3. Pour contester la décision en litige, par laquelle le président du conseil départemental de l'Ordre des médecins de la Seine-Saint-Denis a refusé de transmettre sa plainte contre le docteur B à la chambre disciplinaire de première instance du Conseil régional d'Île-de-France de l'Ordre des médecins, M. C se borne à soutenir que la décision ne lui a pas été notifiée dans les délais qui lui avaient été indiqués. Or, les conditions de notification d'une décision administrative sont sans incidence sur sa légalité. Dès lors, la requête de M. C, qui ne comporte qu'un moyen inopérant, doit être rejetée selon la procédure prévue au 7° de l'article R. 222-1 du code de justice administrative.

O R D O N N E :

Article 1er : La requête de M. C est rejetée.

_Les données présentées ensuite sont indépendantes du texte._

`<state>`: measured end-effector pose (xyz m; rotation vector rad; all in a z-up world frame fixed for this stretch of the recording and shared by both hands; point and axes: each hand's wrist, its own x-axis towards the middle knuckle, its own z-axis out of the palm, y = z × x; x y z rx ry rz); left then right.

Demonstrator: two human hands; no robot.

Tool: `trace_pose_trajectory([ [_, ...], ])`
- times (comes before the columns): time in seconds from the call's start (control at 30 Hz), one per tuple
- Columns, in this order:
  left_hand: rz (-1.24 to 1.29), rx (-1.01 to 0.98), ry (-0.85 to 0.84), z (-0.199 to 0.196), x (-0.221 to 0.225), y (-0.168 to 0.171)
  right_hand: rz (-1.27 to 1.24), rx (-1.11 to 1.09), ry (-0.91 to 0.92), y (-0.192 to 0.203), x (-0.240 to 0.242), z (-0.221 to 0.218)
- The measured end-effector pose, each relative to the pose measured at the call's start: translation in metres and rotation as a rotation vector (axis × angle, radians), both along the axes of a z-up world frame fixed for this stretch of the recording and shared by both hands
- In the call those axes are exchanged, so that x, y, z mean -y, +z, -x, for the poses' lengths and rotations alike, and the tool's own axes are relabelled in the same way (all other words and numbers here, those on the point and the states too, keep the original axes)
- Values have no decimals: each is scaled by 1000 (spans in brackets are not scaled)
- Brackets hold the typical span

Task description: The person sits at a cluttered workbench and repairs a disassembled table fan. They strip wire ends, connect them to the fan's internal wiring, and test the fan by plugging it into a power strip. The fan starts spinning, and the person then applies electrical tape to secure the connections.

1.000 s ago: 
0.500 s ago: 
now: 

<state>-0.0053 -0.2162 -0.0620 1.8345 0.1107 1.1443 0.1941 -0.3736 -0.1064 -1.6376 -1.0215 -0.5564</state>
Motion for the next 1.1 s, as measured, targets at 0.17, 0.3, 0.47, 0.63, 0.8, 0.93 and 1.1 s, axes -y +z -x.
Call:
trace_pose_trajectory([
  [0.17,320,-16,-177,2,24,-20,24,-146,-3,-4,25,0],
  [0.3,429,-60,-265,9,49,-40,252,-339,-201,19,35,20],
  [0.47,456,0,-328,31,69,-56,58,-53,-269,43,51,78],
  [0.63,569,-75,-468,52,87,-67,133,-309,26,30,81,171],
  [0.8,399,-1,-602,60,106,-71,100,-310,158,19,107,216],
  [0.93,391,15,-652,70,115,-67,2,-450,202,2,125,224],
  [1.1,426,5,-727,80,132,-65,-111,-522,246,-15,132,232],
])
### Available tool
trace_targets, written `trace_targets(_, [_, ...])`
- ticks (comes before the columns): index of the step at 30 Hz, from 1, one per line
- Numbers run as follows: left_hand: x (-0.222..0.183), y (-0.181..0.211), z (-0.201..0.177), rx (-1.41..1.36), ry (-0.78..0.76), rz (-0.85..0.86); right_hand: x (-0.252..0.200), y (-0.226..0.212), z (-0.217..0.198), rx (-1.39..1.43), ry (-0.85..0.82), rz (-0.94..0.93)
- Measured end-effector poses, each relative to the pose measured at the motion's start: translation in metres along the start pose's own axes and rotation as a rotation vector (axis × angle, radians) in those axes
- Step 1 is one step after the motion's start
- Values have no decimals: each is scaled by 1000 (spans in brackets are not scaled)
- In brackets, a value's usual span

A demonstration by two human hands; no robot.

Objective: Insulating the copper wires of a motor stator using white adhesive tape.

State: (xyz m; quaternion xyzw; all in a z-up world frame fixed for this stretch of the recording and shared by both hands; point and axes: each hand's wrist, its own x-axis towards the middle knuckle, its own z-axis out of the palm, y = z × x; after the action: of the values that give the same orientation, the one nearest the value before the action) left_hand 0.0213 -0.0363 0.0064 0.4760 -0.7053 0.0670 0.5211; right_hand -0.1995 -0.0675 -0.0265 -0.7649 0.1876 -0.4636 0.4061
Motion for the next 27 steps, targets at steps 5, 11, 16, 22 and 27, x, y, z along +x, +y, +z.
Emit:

Article 2 : La présente ordonnance sera notifiée à M. A C.

Fait à Montreuil, le 16 avril 2025.

Le président de la 9ème chambre,

Jimmy Robbe

La République mande et ordonne à la ministre du travail, de la santé, des solidarités et des familles en ce qui la concerne ou à tous commissaires de justice à ce requis en ce qui concerne les voies de droit commun contre les parties privées, de pourvoir à l'exécution de la présente décision.